After watching the Bounty Hunter film, I don’t think this particular fan film hurts Lucas Films in any way. I didn’t get a chance to watch the second portion because it was removed from YouTube due to copyright violations. Short films like Bounty Hunter allow fans to take characters from films and develop a unique storyline. A previous chapter of Convergence Culture sites a similar example in which children use action figures from movies to develop imaginary plots, which later influence a movie’s sequel (Jenkins, 2006). Franchises that observe these fan films can only gain a glimpse into better ways to market to their base.  One of the dangers of fan films like Bounty Hunter is that you have to be a fan to appreciate them. A new consumer may be deterred from seeing a movie if the story seem too complicated.

Reference:

Jenkins, H. (2006). Convergence culture. New York. New York University Press.

Origami

Photo by  endolith

1) What is transmedia storytelling?
Directors use Transmedia storytelling to create synergy around a movie. The synergy is maintained by developing a movie’s storyline across multiple mediums. For example, the Matrix’s storyline unfolds across console games, short animations, fan sites, online games and cinema. Like Survivor fans, curious viewers can gain more clues by purchasing the Matrix game and watching the short animations.
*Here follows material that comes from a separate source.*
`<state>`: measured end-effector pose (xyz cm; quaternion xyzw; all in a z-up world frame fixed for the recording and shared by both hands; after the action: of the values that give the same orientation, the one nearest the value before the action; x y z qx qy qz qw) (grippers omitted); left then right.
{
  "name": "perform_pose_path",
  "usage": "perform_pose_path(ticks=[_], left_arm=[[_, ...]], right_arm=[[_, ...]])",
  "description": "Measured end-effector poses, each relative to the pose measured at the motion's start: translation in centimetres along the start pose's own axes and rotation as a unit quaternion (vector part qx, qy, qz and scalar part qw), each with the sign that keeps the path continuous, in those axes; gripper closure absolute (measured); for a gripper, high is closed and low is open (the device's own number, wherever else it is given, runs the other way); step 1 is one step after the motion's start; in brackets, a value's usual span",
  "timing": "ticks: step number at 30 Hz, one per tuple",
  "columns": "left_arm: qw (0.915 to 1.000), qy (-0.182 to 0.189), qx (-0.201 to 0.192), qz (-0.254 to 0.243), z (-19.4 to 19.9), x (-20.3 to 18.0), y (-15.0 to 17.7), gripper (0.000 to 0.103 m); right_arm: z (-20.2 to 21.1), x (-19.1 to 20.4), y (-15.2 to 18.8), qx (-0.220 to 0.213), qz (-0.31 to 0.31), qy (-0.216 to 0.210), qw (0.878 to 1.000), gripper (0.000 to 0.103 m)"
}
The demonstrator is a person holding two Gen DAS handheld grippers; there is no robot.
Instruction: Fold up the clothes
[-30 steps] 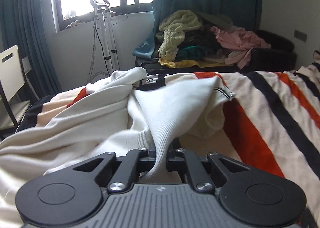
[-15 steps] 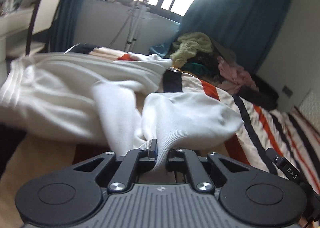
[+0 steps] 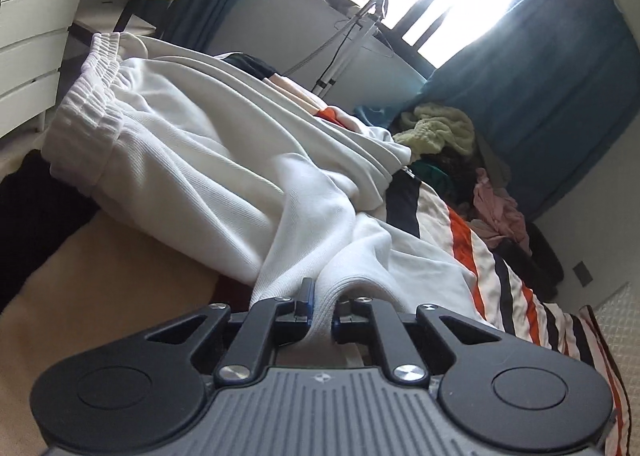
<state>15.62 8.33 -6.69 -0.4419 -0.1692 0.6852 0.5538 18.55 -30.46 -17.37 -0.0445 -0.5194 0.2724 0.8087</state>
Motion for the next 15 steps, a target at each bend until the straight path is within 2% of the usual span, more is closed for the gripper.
perform_pose_path(ticks=[2,7,10,12,15], left_arm=[[0.9998,-0.006,0.006,-0.016,-0.8,0.0,-0.1,0.091],[0.9987,-0.023,0.003,-0.045,-2.0,0.3,-0.2,0.082],[0.9983,-0.018,0.005,-0.054,-3.0,0.8,-0.6,0.078],[0.9978,-0.017,0.008,-0.063,-3.6,0.9,-0.6,0.074],[0.9971,-0.012,0.018,-0.073,-4.7,0.6,-0.3,0.052]], right_arm=[[-2.0,-0.2,-1.6,-0.012,-0.001,0.013,1.0,0.025],[-5.9,-0.7,-5.4,-0.051,-0.009,0.027,0.998,0.037],[-7.5,-0.5,-7.1,-0.067,0.011,0.046,0.997,0.054],[-8.4,-1.1,-8.2,-0.074,0.008,0.053,0.996,0.078],[-8.8,-1.4,-9.2,-0.083,0.003,0.045,0.996,0.084]])
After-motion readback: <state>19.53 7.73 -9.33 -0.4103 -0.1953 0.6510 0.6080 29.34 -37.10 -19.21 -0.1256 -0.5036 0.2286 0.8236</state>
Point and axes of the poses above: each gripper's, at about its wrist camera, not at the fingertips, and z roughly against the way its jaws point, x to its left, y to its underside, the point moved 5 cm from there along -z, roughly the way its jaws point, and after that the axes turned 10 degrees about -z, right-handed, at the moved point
2) What is required for something to become a cult classic?
In order for something to become a cult classic, it’s world must be so elaborate that it cannot be limited to one medium. Each part of the story must be supported by extensive research, and provide avenues for people to learn about its’ intricate details. The characters must be built upon bits and pieces of other well know characters, and have a consistent element that ties the story together (Jenkins, 2006).

3) What is the chapter title, “Searching of the Origami Unicorn” in reference to?
In the Matrix’s plethora of media, the “Origami Unicorn” refers to the game Enter the Matrix. This unique tool distinguished the average Matrix fan from hardcore followers. In the game, players had a chance to play two secondary characters that would later be introduced in the next movie. A moviegoer without the gaming experience would be left to fill in the blanks, as the new characters were introduced in the sequel. In contrast, the gamer would see the movie as a continuation of the plot that he/she interacted with in the game. The “Origami Unicorn” takes on different forms in order to allow players to unfold more of the Matrix world.

Reference:

Jenkins, H. (2006). Convergence culture. New York. New York University Press.